A recent BGP EVPN Multi-Site troubleshooting effort had me thinking about what the optimal approach to EVPN troubleshooting would be.
BGP EVPN Multi-Site is built out of lots of components and anything can fail anywhere - bugs, misconfigurations, undocumented quirks, you name it... Once it's figured out, it's often painfully obvious but not so much when smack in the middle of the troubleshooting.
This will evolve over time and perhaps I may end up writing an extended troubleshooting guide to supplement what is already out there.

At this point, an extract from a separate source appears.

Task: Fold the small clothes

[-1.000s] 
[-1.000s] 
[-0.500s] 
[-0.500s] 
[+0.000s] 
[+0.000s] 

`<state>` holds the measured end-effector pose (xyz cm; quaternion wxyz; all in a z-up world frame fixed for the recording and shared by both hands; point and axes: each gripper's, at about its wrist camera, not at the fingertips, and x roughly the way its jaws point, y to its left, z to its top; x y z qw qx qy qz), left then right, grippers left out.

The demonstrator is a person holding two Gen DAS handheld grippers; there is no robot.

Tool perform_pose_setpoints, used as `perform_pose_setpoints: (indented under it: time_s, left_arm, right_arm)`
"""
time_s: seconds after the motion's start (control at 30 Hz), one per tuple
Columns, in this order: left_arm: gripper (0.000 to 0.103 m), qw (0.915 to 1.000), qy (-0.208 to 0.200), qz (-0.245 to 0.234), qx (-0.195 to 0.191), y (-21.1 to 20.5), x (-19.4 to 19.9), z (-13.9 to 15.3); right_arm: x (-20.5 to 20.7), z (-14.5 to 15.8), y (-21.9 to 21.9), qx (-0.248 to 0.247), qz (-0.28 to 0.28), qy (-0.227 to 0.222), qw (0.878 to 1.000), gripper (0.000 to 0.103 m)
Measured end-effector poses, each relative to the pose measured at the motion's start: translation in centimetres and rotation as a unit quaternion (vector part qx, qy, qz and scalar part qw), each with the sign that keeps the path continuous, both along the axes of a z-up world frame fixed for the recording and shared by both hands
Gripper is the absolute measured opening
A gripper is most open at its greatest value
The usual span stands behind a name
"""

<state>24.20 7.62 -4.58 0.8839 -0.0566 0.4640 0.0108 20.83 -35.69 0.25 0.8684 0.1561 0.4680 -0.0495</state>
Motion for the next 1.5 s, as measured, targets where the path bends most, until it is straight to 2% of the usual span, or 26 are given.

There's a lot more to consider and deep dive into in this space. What the correct baseline behavior is will also be highly dependent on the specific design scenario implemented - Anycast BGWs, vPC BGWs, underlay routing protocols, overlay routing protocols, etc. It is an undertaking that is going to need its own focused multi-part series or the production of one organized guide to structure it the way I'm imagining it now.
It doesn't make sense to troubleshoot the data plane before making sure the control planes (both in the underlay and the overlay) are working appropriately.
Here is a very high-level outline of a logical structure that I found useful to follow:
- Verify underlay routing in site-1, site-2, and between the Border Gateways (BGWs) and that all the required loopbacks are learned properly. Verify if there are any route policy filters that interfere with control plane learning.
- Verify overlay peering between the BGWs, Spines, and Leafs.
- Verify multicast routing if used for site-internal purposes.
- Verify ingress-replication NVE learning occurs properly between the BGWs.
- Track the hosts and prefixes for proper control plane learning by starting from local leaf, local spine, local BGW, then across to remote BGWs, remote spines, and remote leafs. Repeat this process in the other direction.
- Verify MTU is set properly across the board.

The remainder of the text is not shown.